Ist der Satz ohne das Verweiswort dafür grammatikalisch richtig?
Antwort
Guten Tag Herr T.,
es geht hier um die Besetzung des Vorfeldes, das heißt darum, was in einem Satz vor der finiten Verbform steht. Dort können im Prinzip alle Arten von Satzgliedern stehen.
Dort können im Prinzip alle Arten von Satzgliedern stehen.
Im Prinzip können alle Arten von Satzgliedern dort stehen.
Alle Arten von Satzgliedern können im Prinzip dort stehen.
Nicht im Vorfeld stehen können u. a.
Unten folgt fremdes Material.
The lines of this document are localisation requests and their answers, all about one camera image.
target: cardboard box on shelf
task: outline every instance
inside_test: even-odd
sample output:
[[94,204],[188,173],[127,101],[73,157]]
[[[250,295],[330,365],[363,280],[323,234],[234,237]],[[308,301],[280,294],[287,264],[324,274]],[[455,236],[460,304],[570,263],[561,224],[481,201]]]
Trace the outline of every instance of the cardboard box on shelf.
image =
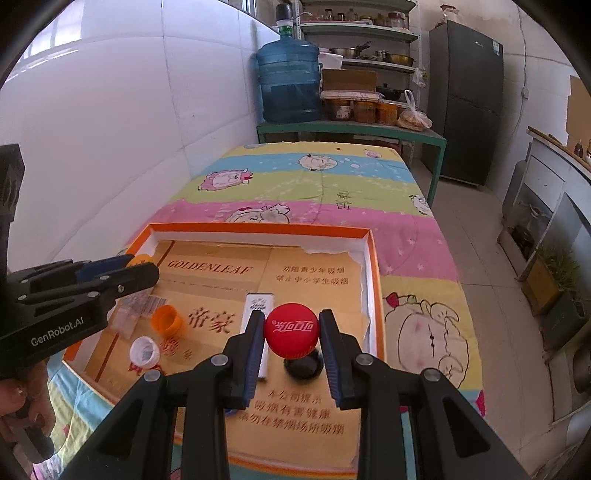
[[378,74],[371,70],[322,70],[324,90],[375,92]]
[[570,96],[566,116],[566,131],[569,134],[567,147],[574,151],[574,146],[582,140],[583,149],[591,138],[591,95],[578,77],[570,77]]

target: coca-cola logo
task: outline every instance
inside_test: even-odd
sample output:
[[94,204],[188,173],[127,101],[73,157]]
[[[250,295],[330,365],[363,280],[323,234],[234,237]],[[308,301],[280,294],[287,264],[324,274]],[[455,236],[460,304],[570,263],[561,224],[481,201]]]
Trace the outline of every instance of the coca-cola logo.
[[285,332],[311,332],[312,329],[314,328],[314,322],[312,322],[310,320],[304,320],[304,321],[299,320],[297,322],[293,322],[293,321],[278,322],[276,320],[273,320],[271,323],[275,327],[275,330],[273,330],[273,332],[281,332],[281,333],[285,333]]

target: black bottle cap
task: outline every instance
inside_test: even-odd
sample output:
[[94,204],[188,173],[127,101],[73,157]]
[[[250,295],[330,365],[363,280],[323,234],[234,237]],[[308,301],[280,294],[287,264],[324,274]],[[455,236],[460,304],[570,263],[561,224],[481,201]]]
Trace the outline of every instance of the black bottle cap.
[[322,354],[317,348],[297,360],[285,360],[285,370],[295,380],[312,380],[320,375],[324,367]]
[[279,4],[275,7],[275,17],[279,20],[291,20],[291,4]]

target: tiled floor
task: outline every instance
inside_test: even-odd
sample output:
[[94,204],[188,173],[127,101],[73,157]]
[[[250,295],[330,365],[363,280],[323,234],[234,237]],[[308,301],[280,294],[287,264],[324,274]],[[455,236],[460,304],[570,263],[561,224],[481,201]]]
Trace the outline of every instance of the tiled floor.
[[[431,174],[410,169],[425,196]],[[551,429],[552,395],[542,338],[496,237],[501,203],[488,189],[441,180],[433,213],[460,274],[478,339],[486,420],[531,473],[566,445],[566,422]]]

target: metal shelf
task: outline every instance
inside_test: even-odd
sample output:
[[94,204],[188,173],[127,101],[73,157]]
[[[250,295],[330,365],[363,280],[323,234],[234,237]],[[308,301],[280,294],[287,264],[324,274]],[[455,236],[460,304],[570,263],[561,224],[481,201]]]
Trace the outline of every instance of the metal shelf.
[[407,67],[406,65],[398,65],[397,63],[388,63],[386,61],[374,61],[364,59],[343,59],[343,65],[350,65],[353,67],[369,67],[373,69],[392,70],[401,73],[414,73],[414,67]]
[[301,24],[301,30],[308,35],[341,33],[364,37],[385,37],[405,43],[412,43],[418,39],[418,35],[404,28],[379,27],[354,22],[308,22]]
[[416,3],[411,0],[304,0],[303,5],[363,5],[364,7],[387,7],[408,13]]

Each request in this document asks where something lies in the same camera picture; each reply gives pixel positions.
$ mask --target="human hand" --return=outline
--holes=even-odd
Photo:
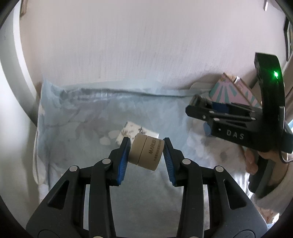
[[[270,185],[279,184],[286,175],[288,164],[284,164],[281,162],[281,160],[279,158],[279,153],[277,151],[271,150],[269,152],[258,152],[258,154],[264,159],[271,159],[275,162],[272,176],[271,176],[271,179],[270,179],[268,185],[270,186]],[[258,166],[255,163],[255,156],[254,156],[253,152],[248,148],[245,151],[244,155],[246,158],[246,171],[247,171],[247,173],[252,174],[252,175],[256,174],[256,172],[258,171]],[[283,158],[285,160],[287,160],[287,158],[288,158],[287,153],[282,153],[282,155],[283,155]]]

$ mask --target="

Wörter oder Wortgruppen, die keine vollständigen Satzglieder sind.
Nicht: Alle Arten können von Satzgliedern im Prinzip dort stehen.
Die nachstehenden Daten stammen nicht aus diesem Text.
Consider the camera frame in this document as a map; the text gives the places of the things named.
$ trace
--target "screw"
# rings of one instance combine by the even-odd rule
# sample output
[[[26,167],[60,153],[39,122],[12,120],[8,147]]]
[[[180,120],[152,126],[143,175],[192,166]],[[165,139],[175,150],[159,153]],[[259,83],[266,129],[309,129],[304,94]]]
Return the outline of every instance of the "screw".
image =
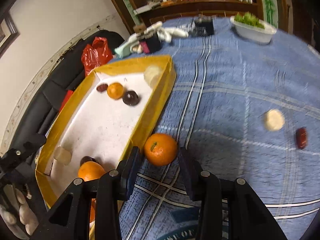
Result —
[[[245,180],[242,178],[237,179],[237,183],[240,185],[244,185],[245,184]]]
[[[112,170],[112,171],[109,172],[109,175],[110,175],[111,177],[115,177],[115,176],[117,176],[118,174],[119,174],[119,172],[118,172],[117,170]]]
[[[208,171],[201,171],[200,174],[202,177],[209,177],[210,176],[210,172],[208,172]]]
[[[81,178],[77,178],[73,181],[73,184],[75,185],[80,185],[82,183],[82,179]]]

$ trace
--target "plastic bowl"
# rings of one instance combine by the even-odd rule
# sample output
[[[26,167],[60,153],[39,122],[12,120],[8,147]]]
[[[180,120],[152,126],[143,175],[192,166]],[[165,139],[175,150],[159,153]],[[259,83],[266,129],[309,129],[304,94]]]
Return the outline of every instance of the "plastic bowl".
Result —
[[[277,32],[275,27],[262,20],[259,20],[259,22],[264,25],[265,29],[237,22],[235,21],[234,16],[230,17],[230,21],[235,26],[237,33],[241,37],[263,44],[268,44],[272,36]]]

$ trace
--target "cloth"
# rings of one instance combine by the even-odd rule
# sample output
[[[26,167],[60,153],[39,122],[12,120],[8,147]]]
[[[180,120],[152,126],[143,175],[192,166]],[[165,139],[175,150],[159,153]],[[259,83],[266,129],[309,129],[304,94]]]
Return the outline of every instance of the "cloth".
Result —
[[[215,19],[214,30],[211,37],[173,39],[154,53],[171,55],[177,72],[154,132],[172,135],[219,178],[244,178],[287,238],[297,240],[320,206],[319,55],[281,30],[268,45],[240,38],[229,18]],[[285,116],[277,132],[263,126],[263,114],[273,108]],[[300,127],[308,132],[304,150],[295,145]],[[145,160],[120,211],[122,238],[194,238],[200,203],[184,190],[177,159],[164,167]]]

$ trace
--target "green lettuce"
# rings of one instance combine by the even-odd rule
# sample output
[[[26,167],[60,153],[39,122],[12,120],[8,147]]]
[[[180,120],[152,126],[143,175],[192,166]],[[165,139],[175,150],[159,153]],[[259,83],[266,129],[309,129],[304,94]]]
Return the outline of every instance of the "green lettuce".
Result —
[[[251,25],[253,27],[258,27],[258,28],[264,29],[264,25],[261,24],[259,22],[259,19],[257,17],[255,17],[253,14],[251,14],[250,12],[246,12],[244,14],[244,16],[237,13],[237,15],[235,16],[235,21],[240,22],[240,23],[244,23],[247,25]]]

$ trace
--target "orange fruit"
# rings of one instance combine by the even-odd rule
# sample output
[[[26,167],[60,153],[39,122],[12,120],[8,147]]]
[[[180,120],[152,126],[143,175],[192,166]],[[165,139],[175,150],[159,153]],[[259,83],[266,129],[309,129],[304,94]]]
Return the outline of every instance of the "orange fruit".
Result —
[[[124,87],[120,83],[113,83],[108,86],[107,94],[112,99],[120,99],[124,93]]]
[[[102,166],[95,162],[85,162],[78,171],[78,177],[84,181],[100,179],[106,172]]]
[[[155,166],[171,163],[177,156],[178,145],[167,134],[155,133],[151,135],[144,145],[144,155]]]
[[[90,208],[90,223],[93,222],[96,218],[96,200],[93,199],[91,201],[91,208]]]

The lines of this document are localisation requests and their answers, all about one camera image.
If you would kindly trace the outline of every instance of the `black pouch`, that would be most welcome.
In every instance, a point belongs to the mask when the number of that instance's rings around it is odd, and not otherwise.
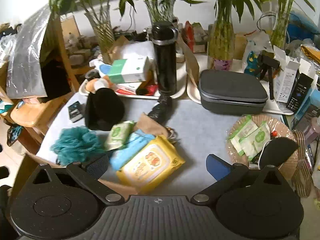
[[[260,114],[268,100],[259,80],[244,73],[204,70],[198,88],[202,106],[217,114]]]

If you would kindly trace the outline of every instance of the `thermos handle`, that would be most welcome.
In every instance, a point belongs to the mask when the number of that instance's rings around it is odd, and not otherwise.
[[[163,46],[163,45],[169,45],[169,44],[172,44],[172,43],[175,43],[176,40],[178,39],[178,29],[175,28],[174,26],[169,26],[170,29],[172,29],[173,31],[173,38],[170,39],[170,40],[164,40],[164,41],[159,41],[159,40],[154,40],[152,39],[152,43],[153,44],[156,44],[156,45],[159,45],[159,46]]]

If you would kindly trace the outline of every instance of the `pink bottle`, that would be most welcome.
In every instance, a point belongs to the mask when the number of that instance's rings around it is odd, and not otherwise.
[[[307,130],[304,132],[304,137],[306,139],[306,145],[309,145],[313,140],[315,140],[320,134],[320,116],[313,117],[311,123]]]

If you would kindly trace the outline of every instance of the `green logo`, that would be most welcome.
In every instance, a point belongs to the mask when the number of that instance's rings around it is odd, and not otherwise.
[[[114,131],[113,131],[113,133],[112,133],[112,137],[116,137],[116,136],[118,136],[119,135],[119,133],[120,133],[120,130],[121,130],[121,128],[120,127],[117,127]]]
[[[264,140],[265,133],[263,131],[258,132],[258,134],[255,136],[256,142],[262,142]]]

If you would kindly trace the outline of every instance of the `white table surface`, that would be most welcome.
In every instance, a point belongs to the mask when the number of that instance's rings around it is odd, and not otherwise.
[[[124,121],[137,121],[142,112],[150,112],[156,103],[154,100],[146,99],[121,99],[126,109]],[[56,161],[56,155],[50,151],[50,146],[59,138],[61,130],[84,125],[84,119],[75,123],[69,120],[68,106],[76,101],[84,106],[86,100],[87,97],[79,93],[73,95],[50,126],[37,156],[51,162]],[[209,154],[215,154],[230,163],[225,147],[227,131],[239,117],[211,113],[191,100],[176,99],[174,107],[175,112],[166,125],[177,131],[179,141],[175,147],[186,162],[152,191],[151,195],[187,195],[191,197],[215,182],[215,179],[206,170],[205,160]],[[272,116],[280,120],[279,115]],[[102,141],[106,139],[107,134],[108,132],[97,131]],[[101,178],[119,182],[111,167]]]
Nicht: Von Satzgliedern können alle Arten im Prinzip dort stehen.
Diese Sätze sind nicht möglich, weil alle Arten von Satzgliedern als Ganzes ein Satzglied ist und ein Satzglied nur als Ganzes verschoben werden kann.
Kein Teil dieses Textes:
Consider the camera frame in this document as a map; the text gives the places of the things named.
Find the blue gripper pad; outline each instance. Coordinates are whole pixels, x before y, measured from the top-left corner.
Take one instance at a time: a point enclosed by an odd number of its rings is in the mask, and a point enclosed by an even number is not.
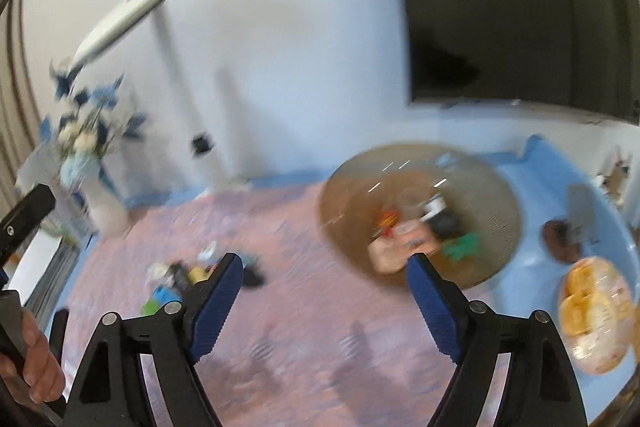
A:
[[[185,295],[184,335],[191,362],[210,353],[242,286],[242,260],[227,253],[209,279]]]
[[[406,281],[438,350],[459,363],[468,323],[465,296],[454,283],[439,276],[423,253],[409,259]]]

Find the white wall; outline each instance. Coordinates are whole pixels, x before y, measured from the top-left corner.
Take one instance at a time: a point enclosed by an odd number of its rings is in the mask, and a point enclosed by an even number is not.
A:
[[[49,61],[72,55],[118,1],[25,0],[26,53],[43,113],[54,110]],[[393,140],[487,152],[521,147],[536,132],[590,173],[616,144],[640,158],[639,130],[626,124],[517,107],[408,107],[402,14],[401,0],[167,0],[81,75],[104,82],[126,71],[152,115],[143,149],[110,158],[118,187],[131,196],[202,182],[188,161],[189,118],[171,93],[176,76],[191,84],[197,116],[243,176],[335,166]],[[640,162],[634,173],[636,194]]]

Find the transparent brown plate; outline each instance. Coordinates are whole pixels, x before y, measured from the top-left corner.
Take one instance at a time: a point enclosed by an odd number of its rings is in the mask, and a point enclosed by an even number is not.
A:
[[[518,202],[491,165],[435,144],[388,145],[343,163],[326,182],[319,203],[322,229],[332,245],[376,283],[406,286],[404,271],[375,272],[367,246],[382,208],[407,187],[425,197],[442,194],[465,230],[479,236],[476,257],[456,262],[441,252],[430,256],[444,279],[470,288],[496,274],[515,252],[521,229]]]

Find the pile of small toys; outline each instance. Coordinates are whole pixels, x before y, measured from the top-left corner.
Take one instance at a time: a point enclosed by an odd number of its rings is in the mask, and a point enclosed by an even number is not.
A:
[[[195,263],[153,263],[146,273],[146,286],[151,296],[142,306],[143,315],[153,315],[171,301],[182,301],[184,293],[200,281],[207,280],[226,251],[220,250],[216,241],[198,254]],[[265,284],[255,255],[237,252],[242,260],[243,288],[259,288]]]
[[[424,193],[409,187],[380,211],[369,245],[369,258],[378,273],[400,271],[418,252],[431,256],[440,251],[450,261],[478,255],[478,234],[465,233],[460,216],[440,192],[422,197]]]

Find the white flower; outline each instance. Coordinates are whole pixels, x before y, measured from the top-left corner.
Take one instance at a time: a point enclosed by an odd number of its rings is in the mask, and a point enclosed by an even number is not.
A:
[[[92,153],[98,143],[98,135],[94,131],[84,131],[74,142],[74,151],[79,153]]]
[[[67,145],[80,134],[81,130],[82,126],[77,121],[70,121],[58,134],[58,142],[62,145]]]
Das ist auch in Ihrem ersten Beispielsatz der Fall. Die Infinitivgruppe sich zu schämen ist nicht ein Objekt, sondern ein Attribut zu einem Substantiv.
Es gibt keinen Grund, sich zu schämen.
Wen oder was gibt es?
keinen Grund, sich zu schämen
Die Infinitivgruppe sich zu schämen bestimmt als Attribut das Substantiv Grund näher (mehr dazu hier). Es ist Teil des Akkusativobjekts keinen Grund, sich zu schämen. Das Akkusativobjekt kann nur als Ganzes ins Vorfeld verschoben werden (auch wenn das ohne Kontext zu einem eher seltsamen Satz führt):
Keinen Grund, sich zu schämen, gibt es.
nicht: Sich zu schämen, gibt es keinen Grund.
Bei einer Formulierung mit dafür hingegen ist die Erststellung im Satz möglich. Es liegt ihr aber eine andere Konstruktion zugrunde:
Es gibt keinen Grund dafür, sich zu schämen (keinen Grund für Scham)
Wofür gibt es keinen Grund?
dafür, sich zu schämen (für Scham)
Die Präpositionalgruppe dafür, sich zu schämen ist ein individuell erfragbares Satzglied. Entsprechend kann sie ins Vorfeld verschoben werden:
Dafür, sich zu schämen, gibt es keinen Grund.
Die Infinitivgruppe kann im zweiten Satz oben nicht an erster Stelle stehen, weil sie kein eigenständiges Satzglied, sondern „nur“ eine nähere Bestimmung innerhalb eines Satzgliedes ist. Der Satz Sich zu schämen, gibt es keinen Grund ist also nicht richtig, aber wenn er trotzdem einmal rausrutscht: Es gibt keinen Grund, sich zu schämen.
Mit freundlichen Grüßen
Dr. Bopp
Eine weitere Möglichkeit der Topikalisierung könnte lauten:
„Sich zu schämen, dafür gibt es keinen Grund.“
Richtig, aber auch dann geht es nicht ohne dafür.
Man kann diese Satzstellung so interpretieren: Die Infinitivgruppe steht im sog. Vorvorfeld. Das Vorfeld ist durch dafür besetzt. In dieser Weise im Vorvorfeld Stehendes wird hervorgehoben und im Folgenden durch ein Verweiswort wiederaufgenommen. Im Vorvorfeld können auch Wörter oder Wortgruppen stehen, die nicht allein im Vorfeld stehen können:
“Natürlich” ist alles noch ein bisschen komplizierter. Wichtig ist, dass bei diesem Satz auch die zweite Art der Topikalisierung nicht ohne dafür auskommt, also eigentlich auf eine andere Satzstrukur zurückzuführen ist.